As I have said before, the days of the sisters of charity healing the sick and comforting the dying are gone. Hospitals are big business in the United States in 2018. The way they treat Medicaid recipients is one indication of just how bad things have gotten. Below I discuss two ways hospitals are adding insult to injury for folks who live near the poverty line.
1. Hospitals practice “balance billing.”
Balance billing occurs when a hospital or other health care provider receives money from Medicare or Medicaid and then attempts to bill you or your family for the difference. In other words, the health care provider wants to “have its cake and eat it too.” The practice is illegal but that does not stop some health care providers.

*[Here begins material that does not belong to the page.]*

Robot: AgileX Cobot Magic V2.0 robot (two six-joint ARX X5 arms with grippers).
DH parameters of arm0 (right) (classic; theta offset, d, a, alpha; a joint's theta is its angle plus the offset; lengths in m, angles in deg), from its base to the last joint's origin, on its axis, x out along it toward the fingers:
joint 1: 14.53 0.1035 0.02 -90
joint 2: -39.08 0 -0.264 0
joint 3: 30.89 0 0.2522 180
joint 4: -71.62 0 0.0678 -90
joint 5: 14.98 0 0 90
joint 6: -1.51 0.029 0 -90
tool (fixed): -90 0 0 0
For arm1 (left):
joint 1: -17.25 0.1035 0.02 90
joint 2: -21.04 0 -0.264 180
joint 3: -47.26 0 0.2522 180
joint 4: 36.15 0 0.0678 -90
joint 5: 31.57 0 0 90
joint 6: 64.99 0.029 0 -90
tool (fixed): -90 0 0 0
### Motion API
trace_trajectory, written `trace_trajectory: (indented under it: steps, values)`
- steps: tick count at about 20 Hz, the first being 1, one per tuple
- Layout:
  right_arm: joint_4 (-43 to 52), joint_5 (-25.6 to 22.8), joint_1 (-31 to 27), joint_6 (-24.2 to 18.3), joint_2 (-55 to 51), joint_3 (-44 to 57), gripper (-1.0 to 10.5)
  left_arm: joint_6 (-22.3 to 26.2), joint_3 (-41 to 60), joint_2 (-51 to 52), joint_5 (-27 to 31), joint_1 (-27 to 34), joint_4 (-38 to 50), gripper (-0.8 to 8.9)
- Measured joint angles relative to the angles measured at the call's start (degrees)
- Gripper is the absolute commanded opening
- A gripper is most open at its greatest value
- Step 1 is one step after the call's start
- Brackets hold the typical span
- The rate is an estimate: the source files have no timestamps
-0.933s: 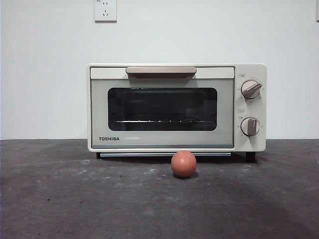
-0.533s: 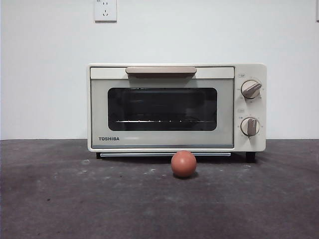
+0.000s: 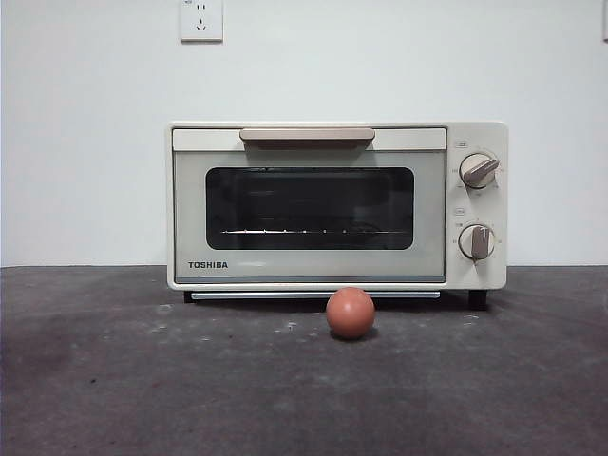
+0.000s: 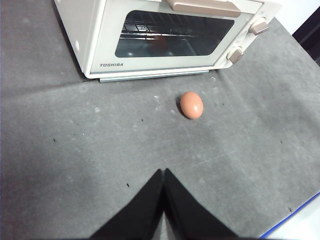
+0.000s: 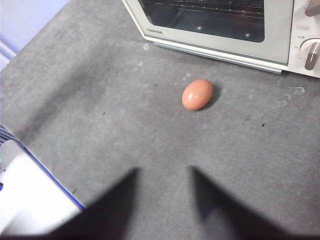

Although health care providers cannot practice balance billing, they can forego payment from Medicaid either until the automobile claim is resolved or one year passes. If they do not make a claim within the one year (364-day) time period, their Medicaid claim will turn into a pumpkin and be lost forever. This is a risk most health care providers are not willing to take. Even if your claim does settle before the one year and the health insurance provider stand there with its liver-spotted hand out, you can still negotiate a final settlement on the bill.
2. They refuse to accept your Medicare or Medicaid.
Many types of treatment are simply not covered by either Medicare or Medicaid. For example, chiropractic care and acupuncture are not considered “traditional” medical treatment and Medicare and Medicaid do not usually cover this type of treatment. Unfortunately, these governmental health care programs would rather pay for opioids to treat your symptoms.
If your health care provider refuses to submit your bill to Medicaid, they are assuming the risk that your claim will be successful and you will receive funds. However, as explained above, you are free to negotiate your bill with that health care provider. Not only are health care providers generally risk adverse, they often do not do as well negotiating with me as they do by just accepting payment from Medicaid.
I generally insist on the health care provider taking a reduction for attorney fees and costs that are commensurate with the amount they are billing. In addition, I reduce the amount owed by a percentage of funds that will need to be paid for future care. After including these factors, the health care provider typically receives less than the amount available by Medicaid.